Required action:
Go through the material below and copy each line where the word "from" appears.

Data shown START

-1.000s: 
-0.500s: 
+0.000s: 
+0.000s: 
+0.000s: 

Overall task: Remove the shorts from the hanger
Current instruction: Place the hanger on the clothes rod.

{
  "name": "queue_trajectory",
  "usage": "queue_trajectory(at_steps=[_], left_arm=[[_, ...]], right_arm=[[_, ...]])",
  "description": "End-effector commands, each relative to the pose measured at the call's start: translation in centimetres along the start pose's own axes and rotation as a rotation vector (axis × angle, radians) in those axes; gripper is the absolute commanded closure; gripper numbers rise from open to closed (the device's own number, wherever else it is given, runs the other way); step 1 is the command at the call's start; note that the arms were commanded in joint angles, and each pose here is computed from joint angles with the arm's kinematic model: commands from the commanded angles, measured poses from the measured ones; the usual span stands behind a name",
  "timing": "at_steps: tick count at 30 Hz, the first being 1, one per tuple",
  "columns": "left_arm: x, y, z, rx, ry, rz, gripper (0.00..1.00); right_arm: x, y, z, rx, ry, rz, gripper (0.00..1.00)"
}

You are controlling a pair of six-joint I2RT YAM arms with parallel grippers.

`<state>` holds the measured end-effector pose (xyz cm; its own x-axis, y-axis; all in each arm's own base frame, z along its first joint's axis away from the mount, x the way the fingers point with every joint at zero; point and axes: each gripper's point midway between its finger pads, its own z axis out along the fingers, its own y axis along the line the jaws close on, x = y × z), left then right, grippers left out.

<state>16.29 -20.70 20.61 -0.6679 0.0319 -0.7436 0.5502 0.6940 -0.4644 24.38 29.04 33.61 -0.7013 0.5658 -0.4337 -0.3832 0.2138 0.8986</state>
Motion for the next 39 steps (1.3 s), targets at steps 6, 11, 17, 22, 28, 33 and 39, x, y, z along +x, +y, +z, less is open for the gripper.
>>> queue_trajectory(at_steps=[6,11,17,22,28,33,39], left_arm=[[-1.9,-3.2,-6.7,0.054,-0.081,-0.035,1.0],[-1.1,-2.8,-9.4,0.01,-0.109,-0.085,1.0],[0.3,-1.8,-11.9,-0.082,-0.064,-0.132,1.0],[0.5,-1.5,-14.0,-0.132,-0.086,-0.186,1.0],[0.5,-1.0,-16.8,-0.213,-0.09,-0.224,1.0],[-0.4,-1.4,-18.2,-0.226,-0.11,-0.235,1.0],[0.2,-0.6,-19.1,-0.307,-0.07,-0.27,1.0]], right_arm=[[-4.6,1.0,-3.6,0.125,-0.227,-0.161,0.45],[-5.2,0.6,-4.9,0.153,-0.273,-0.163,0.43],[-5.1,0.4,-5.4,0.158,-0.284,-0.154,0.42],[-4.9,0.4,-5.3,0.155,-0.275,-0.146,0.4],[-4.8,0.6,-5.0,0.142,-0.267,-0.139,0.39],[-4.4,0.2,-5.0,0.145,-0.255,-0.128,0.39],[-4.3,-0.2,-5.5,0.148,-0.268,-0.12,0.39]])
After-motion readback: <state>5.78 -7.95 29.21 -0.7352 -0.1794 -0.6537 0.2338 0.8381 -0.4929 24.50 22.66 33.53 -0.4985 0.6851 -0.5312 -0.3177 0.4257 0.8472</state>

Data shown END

Your response:
Overall task: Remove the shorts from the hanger
  "description": "End-effector commands, each relative to the pose measured at the call's start: translation in centimetres along the start pose's own axes and rotation as a rotation vector (axis × angle, radians) in those axes; gripper is the absolute commanded closure; gripper numbers rise from open to closed (the device's own number, wherever else it is given, runs the other way); step 1 is the command at the call's start; note that the arms were commanded in joint angles, and each pose here is computed from joint angles with the arm's kinematic model: commands from the commanded angles, measured poses from the measured ones; the usual span stands behind a name",
`<state>` holds the measured end-effector pose (xyz cm; its own x-axis, y-axis; all in each arm's own base frame, z along its first joint's axis away from the mount, x the way the fingers point with every joint at zero; point and axes: each gripper's point midway between its finger pads, its own z axis out along the fingers, its own y axis along the line the jaws close on, x = y × z), left then right, grippers left out.

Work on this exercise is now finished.